▸ TASK INSTRUCTIONS
Filter the listing so that only lines with the word "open" remain.
:::
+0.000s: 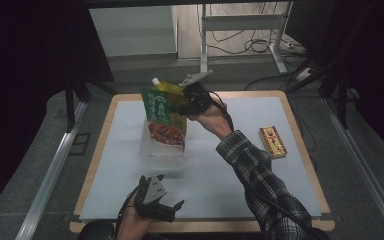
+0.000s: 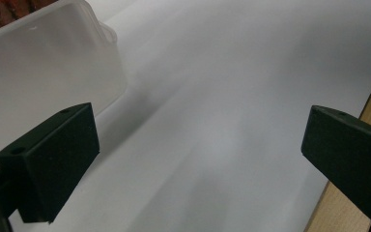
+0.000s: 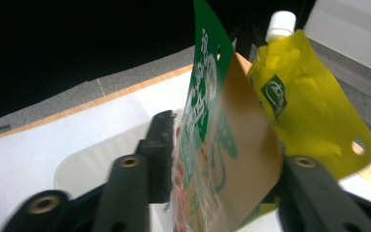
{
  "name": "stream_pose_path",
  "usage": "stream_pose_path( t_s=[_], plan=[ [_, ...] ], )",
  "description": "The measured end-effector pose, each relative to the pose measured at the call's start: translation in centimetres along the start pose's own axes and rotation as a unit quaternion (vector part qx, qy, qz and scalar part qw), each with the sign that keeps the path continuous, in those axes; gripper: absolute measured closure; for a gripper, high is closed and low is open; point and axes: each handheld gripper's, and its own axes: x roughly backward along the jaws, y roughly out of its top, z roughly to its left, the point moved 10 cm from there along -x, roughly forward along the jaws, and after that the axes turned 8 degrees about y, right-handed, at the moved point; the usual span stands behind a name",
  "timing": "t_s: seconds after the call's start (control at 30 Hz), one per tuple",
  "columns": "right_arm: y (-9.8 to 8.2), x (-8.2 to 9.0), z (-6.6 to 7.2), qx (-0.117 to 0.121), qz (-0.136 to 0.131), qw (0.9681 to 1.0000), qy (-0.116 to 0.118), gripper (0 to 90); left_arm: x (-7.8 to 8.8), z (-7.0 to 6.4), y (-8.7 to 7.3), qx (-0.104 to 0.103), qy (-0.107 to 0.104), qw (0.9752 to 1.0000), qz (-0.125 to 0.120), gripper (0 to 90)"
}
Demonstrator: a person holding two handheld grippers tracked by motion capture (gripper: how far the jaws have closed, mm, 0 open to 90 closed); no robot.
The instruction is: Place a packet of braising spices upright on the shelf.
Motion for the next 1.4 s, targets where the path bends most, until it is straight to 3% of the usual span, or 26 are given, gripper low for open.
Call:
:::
▸ YOUR SOLUTION
  "description": "The measured end-effector pose, each relative to the pose measured at the call's start: translation in centimetres along the start pose's own axes and rotation as a unit quaternion (vector part qx, qy, qz and scalar part qw), each with the sign that keeps the path continuous, in those axes; gripper: absolute measured closure; for a gripper, high is closed and low is open; point and axes: each handheld gripper's, and its own axes: x roughly backward along the jaws, y roughly out of its top, z roughly to its left, the point moved 10 cm from there along -x, roughly forward along the jaws, and after that the axes turned 8 degrees about y, right-handed, at the moved point; the usual span stands behind a name",
Demonstrator: a person holding two handheld grippers tracked by motion capture (gripper: how far the jaws have closed, mm, 0 open to 90 closed); no robot.
Motion for the next 1.4 s, targets where the path bends most, until it is straight to 3% of the usual span, or 26 are given, gripper low for open.

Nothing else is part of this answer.